Does This Datatype Make My Column Look Fat?

Last Wednesday I delivered a webinar for Confio titled “Database Design: Size DOES Matter”. I had a piece of code at the end that evaluated defined datatypes to the current data values in those columns. The idea being that if a column is defined as BIGINT but contains values that are best defined as a SMALLINT the script would recognize this and flag that column as a candidate for being altered. The script also outputs a couple of result sets, one result set for the amount of disk space and one result set for the amount of logical I/O you could potentially save.

I had many requests for that script but I don’t feel it is ready to be shared yet.
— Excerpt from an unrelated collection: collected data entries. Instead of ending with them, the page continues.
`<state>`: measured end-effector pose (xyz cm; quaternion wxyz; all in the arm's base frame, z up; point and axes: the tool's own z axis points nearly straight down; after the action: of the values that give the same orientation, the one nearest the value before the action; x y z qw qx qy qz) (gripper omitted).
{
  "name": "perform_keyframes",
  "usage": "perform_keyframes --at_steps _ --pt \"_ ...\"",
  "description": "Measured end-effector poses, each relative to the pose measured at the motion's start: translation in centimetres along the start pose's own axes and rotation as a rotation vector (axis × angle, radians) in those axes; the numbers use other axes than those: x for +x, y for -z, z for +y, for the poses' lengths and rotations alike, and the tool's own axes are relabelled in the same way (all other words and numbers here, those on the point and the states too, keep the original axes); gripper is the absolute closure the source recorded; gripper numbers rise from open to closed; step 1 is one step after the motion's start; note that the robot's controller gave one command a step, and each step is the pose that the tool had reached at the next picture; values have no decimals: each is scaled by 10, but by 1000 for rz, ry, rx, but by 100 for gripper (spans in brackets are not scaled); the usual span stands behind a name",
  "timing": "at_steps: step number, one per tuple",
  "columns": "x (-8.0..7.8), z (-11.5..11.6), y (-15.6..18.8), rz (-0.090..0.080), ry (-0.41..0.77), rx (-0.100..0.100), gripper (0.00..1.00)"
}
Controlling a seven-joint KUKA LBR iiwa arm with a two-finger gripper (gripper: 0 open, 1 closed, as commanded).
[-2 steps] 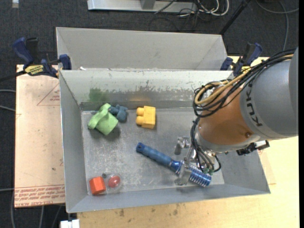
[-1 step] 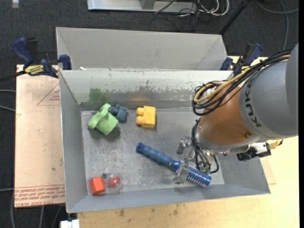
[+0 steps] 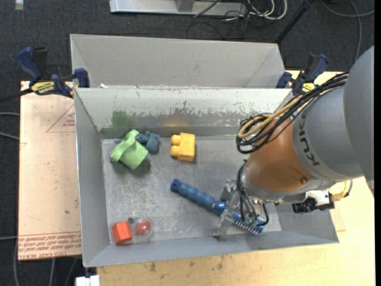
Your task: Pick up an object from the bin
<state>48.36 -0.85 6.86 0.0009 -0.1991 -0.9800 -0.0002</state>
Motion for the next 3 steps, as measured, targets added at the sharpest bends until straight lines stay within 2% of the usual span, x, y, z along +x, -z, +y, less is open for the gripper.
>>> perform_keyframes --at_steps 1,2,3 --pt "0 1 0 -1 3 -1 0" --pt "-1 1 0 -2 3 -1 100" --pt "-1 2 69 -7 6 -3 100"
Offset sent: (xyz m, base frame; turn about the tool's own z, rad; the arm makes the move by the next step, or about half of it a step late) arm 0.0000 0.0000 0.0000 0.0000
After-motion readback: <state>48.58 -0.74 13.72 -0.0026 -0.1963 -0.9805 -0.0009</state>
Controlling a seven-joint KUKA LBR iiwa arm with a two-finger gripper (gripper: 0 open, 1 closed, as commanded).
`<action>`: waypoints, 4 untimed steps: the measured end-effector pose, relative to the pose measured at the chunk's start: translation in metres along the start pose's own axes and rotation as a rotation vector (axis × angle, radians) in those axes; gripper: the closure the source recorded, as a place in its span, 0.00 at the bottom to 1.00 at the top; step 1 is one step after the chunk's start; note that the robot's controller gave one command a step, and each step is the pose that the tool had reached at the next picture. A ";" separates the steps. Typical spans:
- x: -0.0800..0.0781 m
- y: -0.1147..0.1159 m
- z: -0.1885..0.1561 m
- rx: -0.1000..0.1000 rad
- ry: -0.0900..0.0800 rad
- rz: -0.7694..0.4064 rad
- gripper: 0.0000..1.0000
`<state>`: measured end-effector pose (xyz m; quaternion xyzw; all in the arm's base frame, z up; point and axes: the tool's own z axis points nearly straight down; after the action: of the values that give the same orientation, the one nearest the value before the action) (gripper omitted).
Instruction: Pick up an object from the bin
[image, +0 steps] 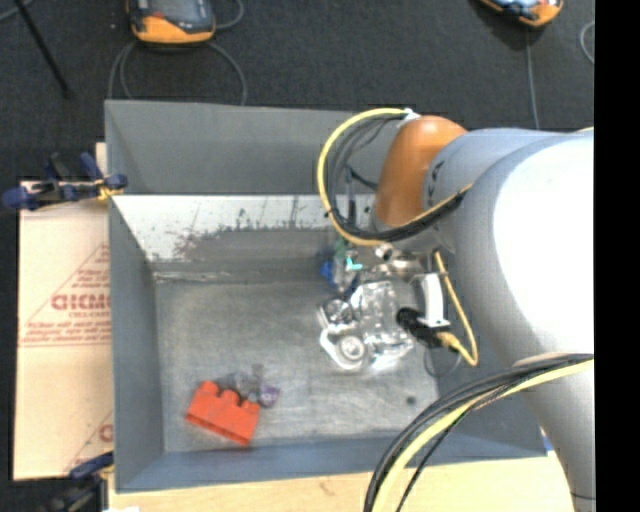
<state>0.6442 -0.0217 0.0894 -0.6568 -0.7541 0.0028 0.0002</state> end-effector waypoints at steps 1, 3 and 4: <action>0.002 0.004 0.012 -0.013 -0.003 -0.121 0.00; -0.001 0.007 -0.060 -0.013 0.000 -0.125 1.00; -0.001 0.005 -0.055 -0.006 0.001 -0.126 0.00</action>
Offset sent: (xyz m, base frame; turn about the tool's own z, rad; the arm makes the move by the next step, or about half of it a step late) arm -0.0002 0.0062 -0.0194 -0.1216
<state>0.6494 -0.0218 0.1439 -0.6081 -0.7939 0.0001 -0.0013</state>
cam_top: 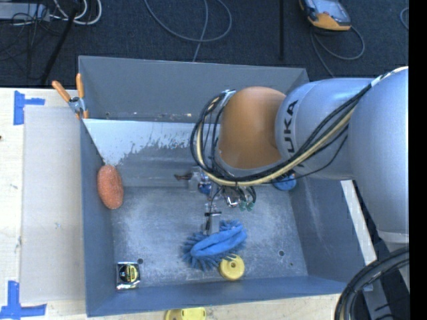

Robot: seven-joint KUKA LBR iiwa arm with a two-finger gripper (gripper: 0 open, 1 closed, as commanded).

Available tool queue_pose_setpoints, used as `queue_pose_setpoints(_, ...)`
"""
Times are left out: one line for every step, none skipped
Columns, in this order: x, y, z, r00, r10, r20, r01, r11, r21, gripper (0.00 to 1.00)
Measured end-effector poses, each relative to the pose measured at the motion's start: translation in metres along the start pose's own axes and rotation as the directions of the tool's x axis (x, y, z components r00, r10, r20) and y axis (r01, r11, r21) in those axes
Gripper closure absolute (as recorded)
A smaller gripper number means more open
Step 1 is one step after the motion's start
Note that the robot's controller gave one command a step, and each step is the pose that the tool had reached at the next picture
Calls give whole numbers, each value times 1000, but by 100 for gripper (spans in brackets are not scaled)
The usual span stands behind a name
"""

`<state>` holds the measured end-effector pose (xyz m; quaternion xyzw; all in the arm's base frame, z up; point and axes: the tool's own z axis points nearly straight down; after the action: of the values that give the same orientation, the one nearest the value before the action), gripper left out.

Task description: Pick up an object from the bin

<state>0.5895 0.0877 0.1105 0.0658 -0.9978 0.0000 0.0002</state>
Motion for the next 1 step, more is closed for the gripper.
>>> queue_pose_setpoints(25,5,21,999,32,0,-32,999,-1,0)
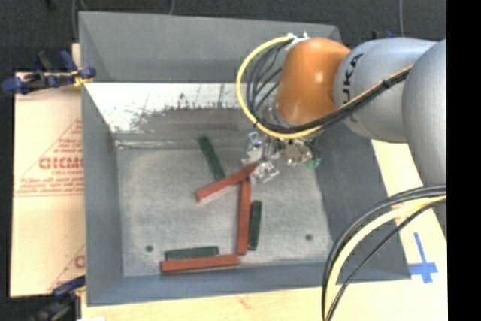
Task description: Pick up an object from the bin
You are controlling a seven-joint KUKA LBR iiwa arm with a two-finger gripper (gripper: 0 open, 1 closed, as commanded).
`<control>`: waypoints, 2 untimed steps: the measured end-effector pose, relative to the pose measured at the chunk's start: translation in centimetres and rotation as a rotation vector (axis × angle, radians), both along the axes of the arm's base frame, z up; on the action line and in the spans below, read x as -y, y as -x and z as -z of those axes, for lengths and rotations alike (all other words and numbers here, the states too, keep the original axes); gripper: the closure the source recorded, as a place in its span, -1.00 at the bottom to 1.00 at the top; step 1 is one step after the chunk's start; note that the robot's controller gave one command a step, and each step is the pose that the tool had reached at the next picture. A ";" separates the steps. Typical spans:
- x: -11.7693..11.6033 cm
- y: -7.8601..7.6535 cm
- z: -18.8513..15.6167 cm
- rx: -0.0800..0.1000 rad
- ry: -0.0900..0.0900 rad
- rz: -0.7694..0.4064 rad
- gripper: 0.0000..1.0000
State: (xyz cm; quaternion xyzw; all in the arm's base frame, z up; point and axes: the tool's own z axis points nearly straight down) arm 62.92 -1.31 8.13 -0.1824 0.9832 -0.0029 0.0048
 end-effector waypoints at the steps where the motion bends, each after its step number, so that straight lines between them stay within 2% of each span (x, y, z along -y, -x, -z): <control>1: -1.2 0.5 -7.5 -0.009 -0.003 0.018 -1.00; 2: -2.0 0.3 -14.1 -0.003 -0.003 0.030 -1.00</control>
Offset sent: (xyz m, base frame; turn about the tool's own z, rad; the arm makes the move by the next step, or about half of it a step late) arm 0.0000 0.0000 0.0000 0.0000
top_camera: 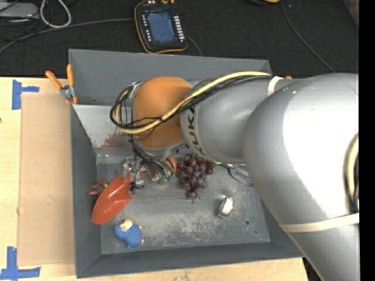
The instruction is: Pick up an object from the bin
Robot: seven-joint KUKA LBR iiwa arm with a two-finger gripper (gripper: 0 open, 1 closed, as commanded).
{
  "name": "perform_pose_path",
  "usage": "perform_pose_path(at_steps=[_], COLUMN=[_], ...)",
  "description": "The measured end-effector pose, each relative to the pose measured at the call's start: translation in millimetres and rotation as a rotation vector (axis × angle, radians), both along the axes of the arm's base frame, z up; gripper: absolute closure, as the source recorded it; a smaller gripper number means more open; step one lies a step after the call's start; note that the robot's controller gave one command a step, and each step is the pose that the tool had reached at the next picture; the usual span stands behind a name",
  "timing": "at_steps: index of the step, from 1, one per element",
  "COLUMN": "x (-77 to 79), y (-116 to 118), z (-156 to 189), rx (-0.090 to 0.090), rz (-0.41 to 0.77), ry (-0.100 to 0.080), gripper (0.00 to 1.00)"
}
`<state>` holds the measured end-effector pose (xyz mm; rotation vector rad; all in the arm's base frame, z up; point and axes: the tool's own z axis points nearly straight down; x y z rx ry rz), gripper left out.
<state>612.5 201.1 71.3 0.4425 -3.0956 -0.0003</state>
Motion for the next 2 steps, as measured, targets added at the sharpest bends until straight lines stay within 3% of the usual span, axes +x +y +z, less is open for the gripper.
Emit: perform_pose_path(at_steps=[2], x=[-0.4], y=[-0.2], z=[6.6], rx=[0.000], rz=[-0.001], ry=[0.001], gripper=[1.00])
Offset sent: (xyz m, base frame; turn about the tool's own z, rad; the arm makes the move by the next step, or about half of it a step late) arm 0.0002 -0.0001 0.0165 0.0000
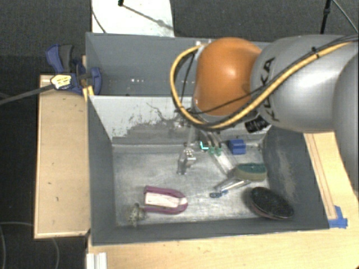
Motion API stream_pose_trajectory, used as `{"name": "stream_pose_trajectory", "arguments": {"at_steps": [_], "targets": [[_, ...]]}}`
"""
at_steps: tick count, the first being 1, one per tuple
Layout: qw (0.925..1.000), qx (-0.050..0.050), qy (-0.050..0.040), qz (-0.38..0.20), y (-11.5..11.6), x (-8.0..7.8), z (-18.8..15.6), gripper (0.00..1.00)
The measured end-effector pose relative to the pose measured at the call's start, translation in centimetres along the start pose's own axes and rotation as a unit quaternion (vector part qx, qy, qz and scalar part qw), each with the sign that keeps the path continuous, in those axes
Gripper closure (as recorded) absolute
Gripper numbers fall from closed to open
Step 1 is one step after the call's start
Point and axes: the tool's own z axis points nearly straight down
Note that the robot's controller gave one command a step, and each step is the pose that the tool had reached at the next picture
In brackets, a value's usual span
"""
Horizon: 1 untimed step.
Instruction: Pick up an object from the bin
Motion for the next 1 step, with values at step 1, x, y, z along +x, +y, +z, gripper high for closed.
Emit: {"name": "stream_pose_trajectory", "arguments": {"at_steps": [1], "targets": [[0.9994, 0.000, -0.0047, -0.035, 2.43, 8.13, 11.28, 0.00]]}}
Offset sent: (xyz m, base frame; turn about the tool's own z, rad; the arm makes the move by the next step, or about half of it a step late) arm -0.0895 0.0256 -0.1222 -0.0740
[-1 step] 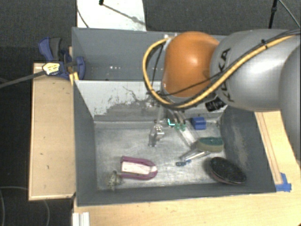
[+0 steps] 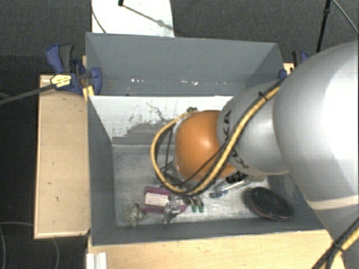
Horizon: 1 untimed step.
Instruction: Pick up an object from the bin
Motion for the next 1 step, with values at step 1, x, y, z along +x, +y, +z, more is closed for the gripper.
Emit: {"name": "stream_pose_trajectory", "arguments": {"at_steps": [1], "targets": [[0.9985, 0.000, 0.0001, 0.055, 0.02, 0.93, -2.09, 0.00]]}}
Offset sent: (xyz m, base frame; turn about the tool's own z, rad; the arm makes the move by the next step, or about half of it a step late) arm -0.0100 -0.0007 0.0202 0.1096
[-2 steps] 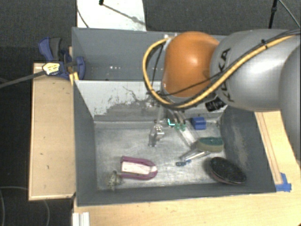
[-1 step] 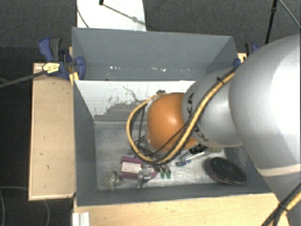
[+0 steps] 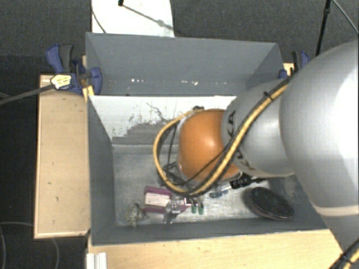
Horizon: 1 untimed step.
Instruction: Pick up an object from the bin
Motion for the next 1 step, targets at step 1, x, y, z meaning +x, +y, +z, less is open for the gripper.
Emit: {"name": "stream_pose_trajectory", "arguments": {"at_steps": [1], "targets": [[0.9986, 0.000, -0.0010, 0.053, -0.50, -0.26, -1.25, 0.00]]}}
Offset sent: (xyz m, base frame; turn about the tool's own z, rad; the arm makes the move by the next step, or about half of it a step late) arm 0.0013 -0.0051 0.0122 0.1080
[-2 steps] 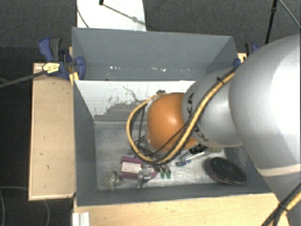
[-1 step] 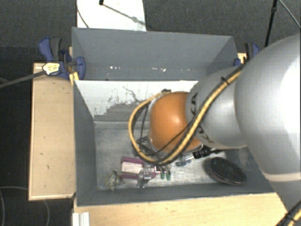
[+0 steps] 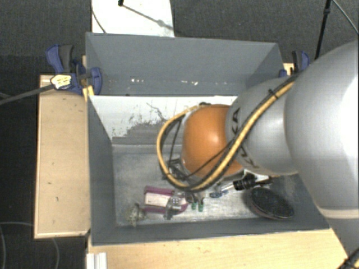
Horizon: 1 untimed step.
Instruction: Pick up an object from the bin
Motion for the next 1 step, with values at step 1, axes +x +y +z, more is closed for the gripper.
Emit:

One person asked me for guidance on how to build their own script and that gave me an idea: I could build a scaled down version of my script and share it here. That way if someone wanted to take my script and add their own code on top of it they could.

So here it is. This script will only evaluate the TINYINT, SMALLINT, INT, and BIGINT datatypes. It is for SQL Server only, and should run against any version from SQL 2005 and later.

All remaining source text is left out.